Supplied information:

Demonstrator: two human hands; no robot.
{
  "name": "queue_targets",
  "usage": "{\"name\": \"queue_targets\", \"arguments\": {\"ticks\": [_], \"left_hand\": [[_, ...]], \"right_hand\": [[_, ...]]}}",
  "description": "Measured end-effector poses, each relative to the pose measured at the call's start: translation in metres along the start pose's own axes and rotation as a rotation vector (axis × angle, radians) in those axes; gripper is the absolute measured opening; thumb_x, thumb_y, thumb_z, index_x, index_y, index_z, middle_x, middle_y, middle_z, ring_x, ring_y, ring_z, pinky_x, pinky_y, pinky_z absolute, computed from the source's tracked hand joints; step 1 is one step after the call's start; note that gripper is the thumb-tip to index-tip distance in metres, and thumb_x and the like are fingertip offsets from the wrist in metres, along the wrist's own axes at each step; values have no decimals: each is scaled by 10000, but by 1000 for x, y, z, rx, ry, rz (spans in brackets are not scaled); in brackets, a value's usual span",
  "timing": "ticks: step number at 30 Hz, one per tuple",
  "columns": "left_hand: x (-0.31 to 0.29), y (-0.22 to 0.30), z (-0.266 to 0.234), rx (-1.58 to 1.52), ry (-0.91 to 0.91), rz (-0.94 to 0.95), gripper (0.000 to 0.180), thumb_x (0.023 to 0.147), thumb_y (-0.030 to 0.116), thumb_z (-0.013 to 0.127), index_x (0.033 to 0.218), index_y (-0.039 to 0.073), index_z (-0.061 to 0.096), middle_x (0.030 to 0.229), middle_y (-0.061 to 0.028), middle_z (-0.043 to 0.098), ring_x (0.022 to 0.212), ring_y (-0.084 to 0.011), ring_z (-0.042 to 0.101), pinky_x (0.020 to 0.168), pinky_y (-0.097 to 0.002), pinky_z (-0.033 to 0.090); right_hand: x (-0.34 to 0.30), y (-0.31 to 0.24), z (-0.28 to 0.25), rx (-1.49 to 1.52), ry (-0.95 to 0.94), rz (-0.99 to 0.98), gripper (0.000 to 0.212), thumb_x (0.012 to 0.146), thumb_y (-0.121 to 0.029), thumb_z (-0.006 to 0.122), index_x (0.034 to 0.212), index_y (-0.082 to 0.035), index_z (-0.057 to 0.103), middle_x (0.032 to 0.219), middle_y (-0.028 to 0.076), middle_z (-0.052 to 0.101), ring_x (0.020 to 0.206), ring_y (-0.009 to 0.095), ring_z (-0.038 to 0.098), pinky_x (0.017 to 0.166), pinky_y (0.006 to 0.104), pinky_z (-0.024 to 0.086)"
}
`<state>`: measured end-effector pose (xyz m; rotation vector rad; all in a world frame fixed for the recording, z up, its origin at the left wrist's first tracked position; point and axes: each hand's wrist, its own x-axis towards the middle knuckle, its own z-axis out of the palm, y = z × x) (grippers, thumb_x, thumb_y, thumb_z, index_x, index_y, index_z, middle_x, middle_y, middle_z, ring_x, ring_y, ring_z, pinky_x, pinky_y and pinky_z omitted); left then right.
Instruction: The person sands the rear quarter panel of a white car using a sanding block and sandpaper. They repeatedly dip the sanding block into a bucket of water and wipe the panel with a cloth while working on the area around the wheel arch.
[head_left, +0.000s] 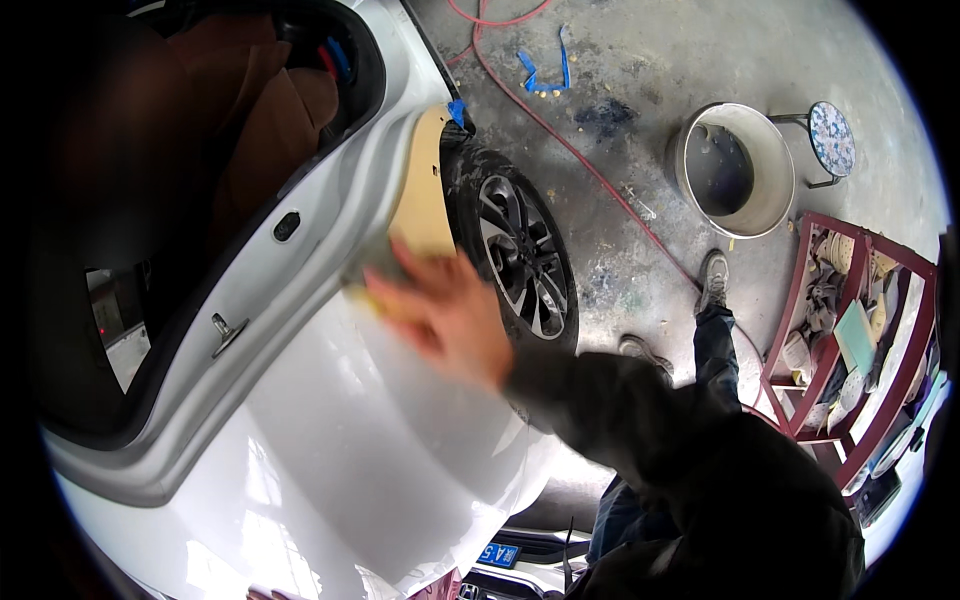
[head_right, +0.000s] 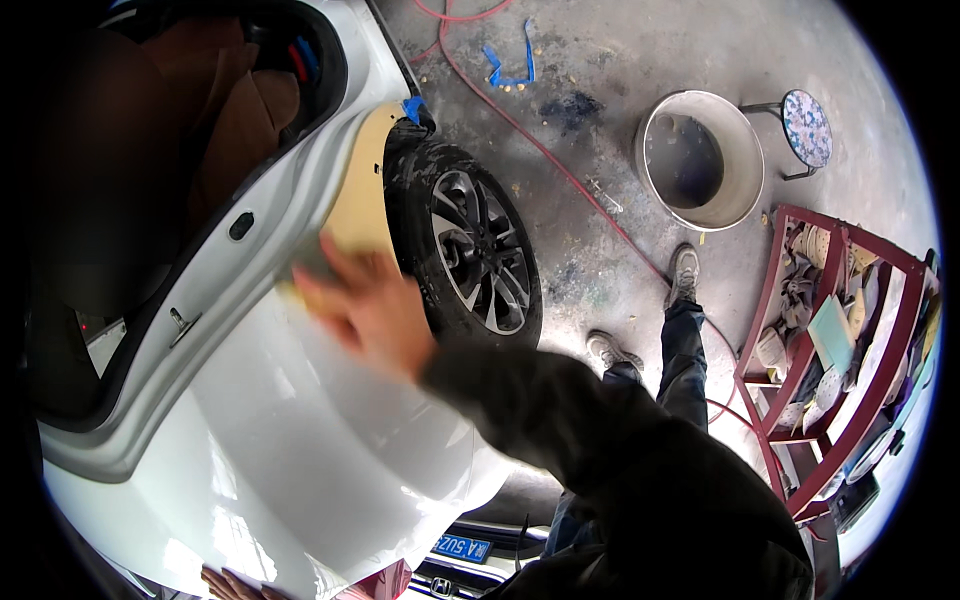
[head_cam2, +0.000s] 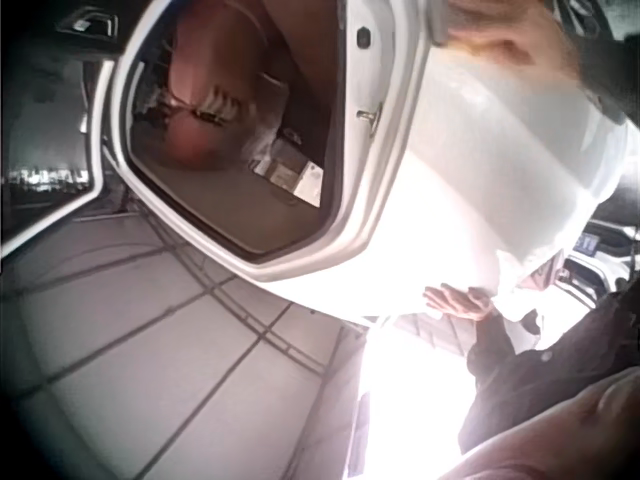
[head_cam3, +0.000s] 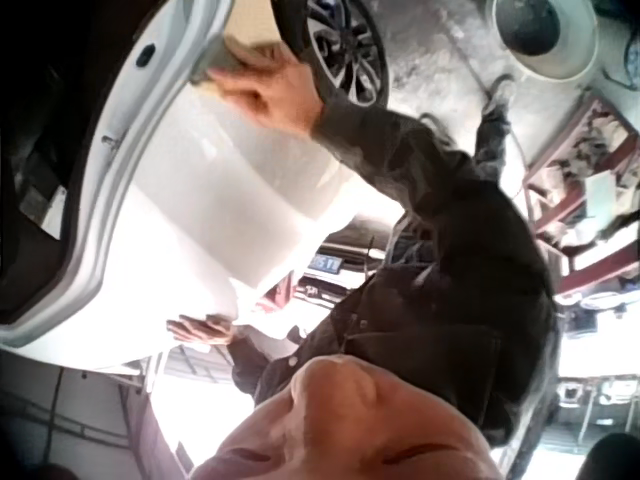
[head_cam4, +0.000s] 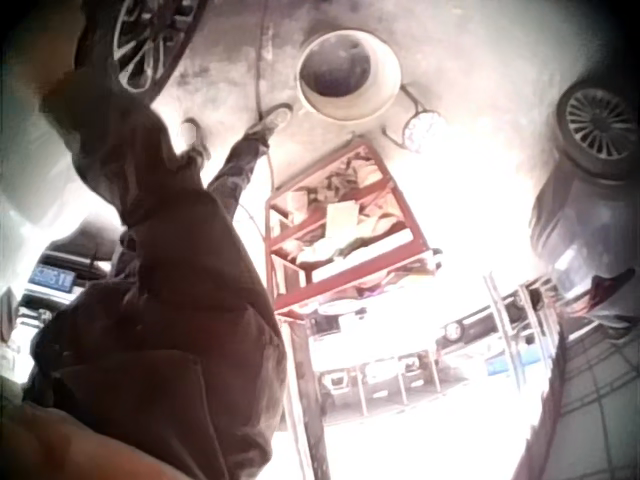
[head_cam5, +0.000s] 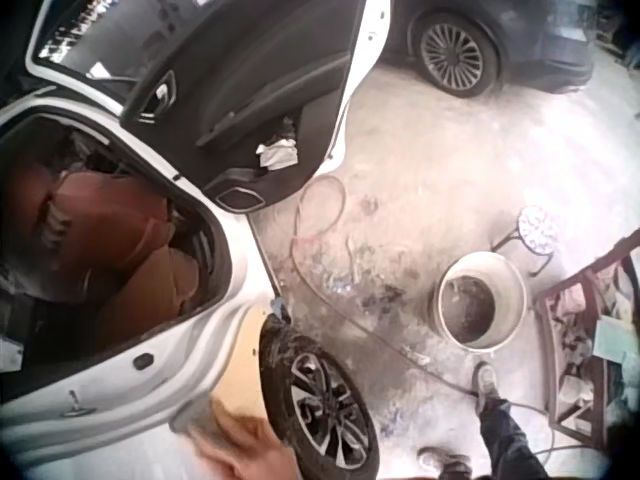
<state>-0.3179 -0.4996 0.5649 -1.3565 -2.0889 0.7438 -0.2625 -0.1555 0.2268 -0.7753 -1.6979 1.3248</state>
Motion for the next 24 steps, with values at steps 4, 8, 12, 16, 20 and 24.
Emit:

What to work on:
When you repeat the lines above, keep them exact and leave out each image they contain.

Exercise solution:
Demonstrator: two human hands; no robot.
{
  "name": "queue_targets",
  "usage": "{\"name\": \"queue_targets\", \"arguments\": {\"ticks\": [_], \"left_hand\": [[_, ...]], \"right_hand\": [[_, ...]]}}",
  "description": "Measured end-effector poses, each relative to the pose measured at the call's start: translation in metres along the start pose's own axes and rotation as a rotation vector (axis × angle, radians) in those axes; gripper is the absolute measured opening; thumb_x, thumb_y, thumb_z, index_x, index_y, index_z, middle_x, middle_y, middle_z, ring_x, ring_y, ring_z, pinky_x, pinky_y, pinky_z absolute, computed from the source's tracked hand joints; step 1 is one step after the call's start; note that gripper is the thumb-tip to index-tip distance in metres, and thumb_x and the like are fingertip offsets from the wrist in metres, along the wrist's own axes at each step; values have no decimals: each is scaled by 10000, but by 1000 for x, y, z, rx, ry, rz (spans in brackets are not scaled); in brackets, a value's usual span",
  "timing": "ticks: step number at 30 Hz, one per tuple",
  "columns": "left_hand: x (-0.31 to 0.29), y (-0.22 to 0.30), z (-0.266 to 0.234), rx (-1.58 to 1.52), ry (-0.91 to 0.91), rz (-0.94 to 0.95), gripper (0.000 to 0.180), thumb_x (0.023 to 0.147), thumb_y (-0.030 to 0.116), thumb_z (-0.013 to 0.127), index_x (0.033 to 0.218), index_y (-0.039 to 0.073), index_z (-0.061 to 0.096), middle_x (0.030 to 0.229), middle_y (-0.061 to 0.028), middle_z (-0.043 to 0.098), ring_x (0.022 to 0.212), ring_y (-0.084 to 0.011), ring_z (-0.042 to 0.101), pinky_x (0.020 to 0.168), pinky_y (-0.097 to 0.002), pinky_z (-0.033 to 0.090); right_hand: x (-0.34 to 0.30), y (-0.31 to 0.24), z (-0.28 to 0.25), rx (-1.49 to 1.52), ry (-0.95 to 0.94), rz (-0.99 to 0.98), gripper (0.000 to 0.212), thumb_x (0.012 to 0.146), thumb_y (-0.121 to 0.029), thumb_z (-0.006 to 0.122), index_x (0.034 to 0.212), index_y (-0.082 to 0.035), index_z (-0.057 to 0.103), middle_x (0.032 to 0.219), middle_y (-0.028 to 0.076), middle_z (-0.052 to 0.101), ring_x (0.020 to 0.206), ring_y (-0.009 to 0.095), ring_z (-0.038 to 0.098), pinky_x (0.017 to 0.166), pinky_y (0.006 to 0.104), pinky_z (-0.024 to 0.086)"
}
`<state>`: measured end-effector pose (xyz m; rotation vector rad; all in a world frame fixed for the recording, z up, its origin at the left wrist's first tracked position; point and axes: each hand's wrist, its own x-axis towards the middle knuckle, its own z-axis out of the palm, y = z × x) (grippers, thumb_x, thumb_y, thumb_z, index_x, index_y, index_z, middle_x, middle_y, middle_z, ring_x, ring_y, ring_z, pinky_x, pinky_y and pinky_z omitted); left then right.
Instruction: The person sands the rear quarter panel of a white car using a sanding block and sandpaper. They repeatedly dip the sanding block into a bucket of water and wipe the panel with a cloth while working on the area around the wheel arch.
[head_left, +0.000s] 
[head_right, +0.000s] 
[head_cam2, +0.000s] 
[head_cam3, +0.000s] 
[head_cam4, +0.000s] 
[head_cam5, +0.000s] 
<state>-0.3179 -0.4996 0.5649 -1.3565 -2.0889 0.7438 -0.2625 -0.1555 0.2268 -0.7753 -1.6979 1.3248</state>
Motion for the next 24 steps, with values at steps 4, 8, 12, 16, 20 and 24.
Emit:

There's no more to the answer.